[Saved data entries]
--- START ---

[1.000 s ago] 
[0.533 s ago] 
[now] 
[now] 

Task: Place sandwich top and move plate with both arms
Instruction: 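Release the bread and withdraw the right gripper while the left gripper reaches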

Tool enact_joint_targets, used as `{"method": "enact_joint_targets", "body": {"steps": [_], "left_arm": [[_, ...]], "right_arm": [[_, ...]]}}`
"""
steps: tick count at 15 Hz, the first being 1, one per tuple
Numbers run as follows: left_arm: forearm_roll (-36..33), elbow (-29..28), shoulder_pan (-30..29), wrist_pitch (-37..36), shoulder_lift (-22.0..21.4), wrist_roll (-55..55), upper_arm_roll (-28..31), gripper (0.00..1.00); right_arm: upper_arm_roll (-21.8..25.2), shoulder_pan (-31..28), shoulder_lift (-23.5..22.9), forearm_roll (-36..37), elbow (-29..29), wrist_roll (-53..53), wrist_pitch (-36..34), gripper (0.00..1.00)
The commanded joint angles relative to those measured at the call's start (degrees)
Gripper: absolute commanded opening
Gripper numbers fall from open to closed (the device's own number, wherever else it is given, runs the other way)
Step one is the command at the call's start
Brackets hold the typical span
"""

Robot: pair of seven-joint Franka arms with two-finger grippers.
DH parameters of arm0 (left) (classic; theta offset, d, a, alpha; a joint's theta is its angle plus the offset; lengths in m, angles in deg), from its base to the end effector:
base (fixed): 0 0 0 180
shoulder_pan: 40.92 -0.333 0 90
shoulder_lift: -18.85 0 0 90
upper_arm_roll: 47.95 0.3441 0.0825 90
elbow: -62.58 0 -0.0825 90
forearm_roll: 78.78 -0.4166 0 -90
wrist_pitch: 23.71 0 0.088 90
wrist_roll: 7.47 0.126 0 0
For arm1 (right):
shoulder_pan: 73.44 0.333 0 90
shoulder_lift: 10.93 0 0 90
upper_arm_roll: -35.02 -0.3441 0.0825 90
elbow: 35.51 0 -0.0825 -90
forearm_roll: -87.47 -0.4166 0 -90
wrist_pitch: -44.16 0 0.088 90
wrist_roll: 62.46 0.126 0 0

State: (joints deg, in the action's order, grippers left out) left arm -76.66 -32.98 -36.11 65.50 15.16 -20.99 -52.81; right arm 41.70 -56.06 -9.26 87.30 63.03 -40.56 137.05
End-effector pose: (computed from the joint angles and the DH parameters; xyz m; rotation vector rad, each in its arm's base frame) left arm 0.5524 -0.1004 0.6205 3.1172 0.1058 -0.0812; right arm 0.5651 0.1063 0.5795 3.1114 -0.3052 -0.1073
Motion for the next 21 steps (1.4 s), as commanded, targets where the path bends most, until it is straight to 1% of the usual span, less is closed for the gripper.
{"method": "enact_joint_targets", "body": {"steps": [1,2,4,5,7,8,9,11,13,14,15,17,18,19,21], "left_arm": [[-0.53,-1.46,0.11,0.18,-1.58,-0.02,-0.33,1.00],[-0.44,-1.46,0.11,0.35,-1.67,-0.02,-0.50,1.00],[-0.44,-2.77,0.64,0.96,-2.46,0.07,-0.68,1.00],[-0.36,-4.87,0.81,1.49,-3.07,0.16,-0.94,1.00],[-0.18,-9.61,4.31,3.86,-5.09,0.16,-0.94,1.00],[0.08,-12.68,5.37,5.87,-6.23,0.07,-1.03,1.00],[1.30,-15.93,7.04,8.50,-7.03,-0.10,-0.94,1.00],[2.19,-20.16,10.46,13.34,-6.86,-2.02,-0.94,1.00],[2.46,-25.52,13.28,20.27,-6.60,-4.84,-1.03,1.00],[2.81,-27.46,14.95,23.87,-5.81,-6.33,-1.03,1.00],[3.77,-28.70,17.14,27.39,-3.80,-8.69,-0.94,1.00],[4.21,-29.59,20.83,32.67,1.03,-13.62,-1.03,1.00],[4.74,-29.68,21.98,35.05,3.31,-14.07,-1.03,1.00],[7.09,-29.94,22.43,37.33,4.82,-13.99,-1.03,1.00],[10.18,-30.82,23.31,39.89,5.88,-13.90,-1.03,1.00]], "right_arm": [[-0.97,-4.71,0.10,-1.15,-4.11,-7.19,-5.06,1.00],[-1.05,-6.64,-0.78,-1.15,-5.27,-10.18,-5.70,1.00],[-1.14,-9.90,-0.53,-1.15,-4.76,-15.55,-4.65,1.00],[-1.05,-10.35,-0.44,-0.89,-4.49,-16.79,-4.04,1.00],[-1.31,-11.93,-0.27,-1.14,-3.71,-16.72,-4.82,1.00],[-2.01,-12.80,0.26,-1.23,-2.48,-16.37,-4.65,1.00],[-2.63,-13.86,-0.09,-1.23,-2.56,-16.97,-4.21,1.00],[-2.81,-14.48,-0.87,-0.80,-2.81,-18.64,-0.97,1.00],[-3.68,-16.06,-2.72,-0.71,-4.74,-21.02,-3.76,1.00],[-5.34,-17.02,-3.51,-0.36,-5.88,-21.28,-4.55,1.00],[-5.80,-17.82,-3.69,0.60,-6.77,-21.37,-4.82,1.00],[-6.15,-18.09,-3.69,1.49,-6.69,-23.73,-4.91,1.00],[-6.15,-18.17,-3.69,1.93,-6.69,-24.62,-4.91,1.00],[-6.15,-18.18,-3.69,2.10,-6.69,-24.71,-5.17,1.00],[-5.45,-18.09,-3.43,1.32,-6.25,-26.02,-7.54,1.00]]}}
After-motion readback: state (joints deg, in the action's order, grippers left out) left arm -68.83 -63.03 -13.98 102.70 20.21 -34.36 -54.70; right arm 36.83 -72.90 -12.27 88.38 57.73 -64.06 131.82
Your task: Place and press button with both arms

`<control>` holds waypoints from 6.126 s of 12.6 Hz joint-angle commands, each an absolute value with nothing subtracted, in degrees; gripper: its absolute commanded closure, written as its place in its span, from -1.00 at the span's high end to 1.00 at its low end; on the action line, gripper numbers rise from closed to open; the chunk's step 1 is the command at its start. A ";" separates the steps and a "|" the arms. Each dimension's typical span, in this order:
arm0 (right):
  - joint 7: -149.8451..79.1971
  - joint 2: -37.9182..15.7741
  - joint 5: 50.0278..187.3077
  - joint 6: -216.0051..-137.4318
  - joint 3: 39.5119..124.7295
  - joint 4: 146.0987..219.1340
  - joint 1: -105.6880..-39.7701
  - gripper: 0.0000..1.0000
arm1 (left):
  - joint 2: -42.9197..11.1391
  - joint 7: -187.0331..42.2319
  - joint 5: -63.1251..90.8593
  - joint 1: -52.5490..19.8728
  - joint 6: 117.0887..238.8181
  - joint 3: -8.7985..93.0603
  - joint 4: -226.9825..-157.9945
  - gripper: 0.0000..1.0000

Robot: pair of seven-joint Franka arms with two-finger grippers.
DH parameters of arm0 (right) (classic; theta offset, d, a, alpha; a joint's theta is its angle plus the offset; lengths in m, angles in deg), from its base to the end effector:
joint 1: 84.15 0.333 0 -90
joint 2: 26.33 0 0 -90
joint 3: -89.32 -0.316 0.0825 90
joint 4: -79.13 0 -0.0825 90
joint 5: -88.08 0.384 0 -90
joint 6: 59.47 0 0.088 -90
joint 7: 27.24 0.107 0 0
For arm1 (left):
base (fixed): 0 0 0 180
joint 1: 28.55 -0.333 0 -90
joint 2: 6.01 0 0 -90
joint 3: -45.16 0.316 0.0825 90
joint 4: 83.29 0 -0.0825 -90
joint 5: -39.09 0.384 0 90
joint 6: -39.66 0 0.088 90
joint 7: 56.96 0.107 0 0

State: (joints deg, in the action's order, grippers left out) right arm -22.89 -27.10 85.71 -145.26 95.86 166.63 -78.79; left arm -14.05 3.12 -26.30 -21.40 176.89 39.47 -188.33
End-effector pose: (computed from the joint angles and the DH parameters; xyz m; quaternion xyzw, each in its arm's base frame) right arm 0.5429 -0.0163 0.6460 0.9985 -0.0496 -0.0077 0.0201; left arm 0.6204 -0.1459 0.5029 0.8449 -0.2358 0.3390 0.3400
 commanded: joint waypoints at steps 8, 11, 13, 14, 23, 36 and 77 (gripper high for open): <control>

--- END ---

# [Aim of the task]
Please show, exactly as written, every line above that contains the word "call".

# [Reply to the exercise]
The commanded joint angles relative to those measured at the call's start (degrees)
Step one is the command at the call's start

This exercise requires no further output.